Die Vereinten Nationen haben das Jahr 2015 zum Internationalen Jahr der Böden erklärt. Denn die Böden, so steht es in der Resolution der Generalversammlung, sind der Schlüssel zur Bewahrung des Lebens auf unserem Planeten. Halali-Autor Volker Pesch hat sich daraufhin den Waldboden genauer angesehen. 

Viele Mythen und Märchen führen tief in den deutschen Wald. Von der Schlacht im Teutoburger Wald über Hänsel und Gretel bis zum Schwarzwaldmädel. Kaum etwas ist so bedeutungsgeladen, um nicht zu sagen: so belastet. Historisch, ideologisch, mythisch. Allenfalls der Wolf kommt da noch mit.

Aber wer den Blick nur nach oben richtet, in die Kronen mächtiger Buchen oder zu den Spitzen dunkler Tannen, der muss sich vorsehen, nicht im Brombeergestrüpp zu straucheln oder über ein Totholz zu stürzen. Leicht könnte es ihm sonst ergehen wie Thales von Milet, jenem Philosophen, von dem Platon eine kleine Anekdote erzählt: Thales sei, als er astronomische Beobachtungen anstellte und deswegen angestrengt nach oben blickte, in einen Brunnen gefallen. Darob habe ihn eine thrakische Magd lauthals ausgelacht. Er strenge sich an, die Dinge im Himmel zu erkennen, habe sie gespottet, aber von dem, was direkt vor seinen Füßen liege, habe er keine Ahnung.

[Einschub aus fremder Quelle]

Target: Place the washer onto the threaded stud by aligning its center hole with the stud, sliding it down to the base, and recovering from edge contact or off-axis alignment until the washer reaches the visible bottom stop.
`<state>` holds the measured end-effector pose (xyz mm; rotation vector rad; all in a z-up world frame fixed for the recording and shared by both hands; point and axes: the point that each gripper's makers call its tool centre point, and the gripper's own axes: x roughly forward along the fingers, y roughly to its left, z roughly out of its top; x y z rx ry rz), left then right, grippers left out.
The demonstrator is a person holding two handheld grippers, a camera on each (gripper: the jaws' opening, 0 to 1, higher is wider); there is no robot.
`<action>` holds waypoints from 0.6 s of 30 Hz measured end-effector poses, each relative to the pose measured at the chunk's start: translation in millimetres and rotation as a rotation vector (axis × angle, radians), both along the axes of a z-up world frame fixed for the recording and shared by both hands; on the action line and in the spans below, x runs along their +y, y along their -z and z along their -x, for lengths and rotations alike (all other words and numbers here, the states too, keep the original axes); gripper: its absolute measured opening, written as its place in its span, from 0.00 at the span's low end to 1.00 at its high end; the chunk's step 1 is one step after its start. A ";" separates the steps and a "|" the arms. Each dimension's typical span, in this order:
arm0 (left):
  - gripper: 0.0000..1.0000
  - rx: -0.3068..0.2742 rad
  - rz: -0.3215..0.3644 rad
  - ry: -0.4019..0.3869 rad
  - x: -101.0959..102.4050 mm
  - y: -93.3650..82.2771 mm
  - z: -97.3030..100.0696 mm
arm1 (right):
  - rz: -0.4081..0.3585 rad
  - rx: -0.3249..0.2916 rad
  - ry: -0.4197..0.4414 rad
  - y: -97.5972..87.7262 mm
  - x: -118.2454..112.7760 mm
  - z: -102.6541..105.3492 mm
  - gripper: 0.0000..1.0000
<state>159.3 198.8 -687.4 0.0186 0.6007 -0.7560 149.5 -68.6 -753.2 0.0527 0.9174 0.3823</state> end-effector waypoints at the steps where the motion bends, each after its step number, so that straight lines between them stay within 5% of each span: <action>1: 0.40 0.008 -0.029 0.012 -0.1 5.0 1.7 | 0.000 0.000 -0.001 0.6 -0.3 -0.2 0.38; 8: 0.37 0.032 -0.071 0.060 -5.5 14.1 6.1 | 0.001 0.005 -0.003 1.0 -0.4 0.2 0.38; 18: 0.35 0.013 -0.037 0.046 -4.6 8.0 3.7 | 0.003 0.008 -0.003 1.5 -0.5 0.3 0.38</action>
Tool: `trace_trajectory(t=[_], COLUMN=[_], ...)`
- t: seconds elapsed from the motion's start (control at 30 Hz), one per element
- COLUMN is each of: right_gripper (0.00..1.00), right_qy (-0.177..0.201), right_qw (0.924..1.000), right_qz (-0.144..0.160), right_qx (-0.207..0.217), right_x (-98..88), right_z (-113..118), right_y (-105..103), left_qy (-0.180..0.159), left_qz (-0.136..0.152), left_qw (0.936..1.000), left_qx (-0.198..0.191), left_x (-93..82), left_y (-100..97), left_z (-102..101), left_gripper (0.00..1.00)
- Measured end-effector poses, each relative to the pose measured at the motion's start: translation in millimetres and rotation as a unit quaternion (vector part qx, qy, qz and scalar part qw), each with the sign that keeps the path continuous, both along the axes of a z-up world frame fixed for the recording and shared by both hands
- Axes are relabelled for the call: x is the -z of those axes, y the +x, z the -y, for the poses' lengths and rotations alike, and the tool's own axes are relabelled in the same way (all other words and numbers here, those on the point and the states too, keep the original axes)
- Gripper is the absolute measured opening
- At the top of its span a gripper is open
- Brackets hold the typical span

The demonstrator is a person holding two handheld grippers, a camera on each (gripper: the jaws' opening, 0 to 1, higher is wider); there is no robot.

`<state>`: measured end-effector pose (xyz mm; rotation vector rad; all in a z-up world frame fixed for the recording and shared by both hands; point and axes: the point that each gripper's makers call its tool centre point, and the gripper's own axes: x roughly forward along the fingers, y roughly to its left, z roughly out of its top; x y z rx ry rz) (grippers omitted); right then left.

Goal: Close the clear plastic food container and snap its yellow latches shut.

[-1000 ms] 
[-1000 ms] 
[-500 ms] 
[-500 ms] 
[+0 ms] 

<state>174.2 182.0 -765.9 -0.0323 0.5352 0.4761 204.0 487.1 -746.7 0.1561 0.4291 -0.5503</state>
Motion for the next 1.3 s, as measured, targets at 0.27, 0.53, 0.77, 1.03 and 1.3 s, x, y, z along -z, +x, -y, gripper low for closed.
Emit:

Nun sind thrakische Mägde selten im deutschen Wald, und insofern ist die Gefahr eher gering, hier von einer ausgelacht zu werden. Dann schon eher von Sauen, Rehen oder Rothirschen. Vielleicht würden sich auch die Myriaden von Klein- und Kleinstlebewesen amüsieren. Die unzählbaren Bakterien, Pilze, Bodenalgen und Geißeltierchen. Dazu die Fadenwürmer und Milben, Molusken, Asseln, Käfer, Larven, Kerbtiere und Würmer. Denn schließlich leben in jeder Handvoll gesunden Waldbodens mehr pflanzliche und tierische Organismen als Menschen auf dem Planeten Erde. Was wäre das für ein mächtiger Chor!

Wenn wir ihn denn hören würden. Aber wahrscheinlich ist all diesen Lebewesen ohnehin das Lachen längst vergangen. Denn es ist nicht gut bestellt um ihr gemeinsames Habitat. Die Vernichtung unserer Lebensgrundlagen macht vor dem Waldboden nicht halt. Ganz im Gegenteil: der Wald stirbt auch von unten. Leise, aber erschreckend schnell.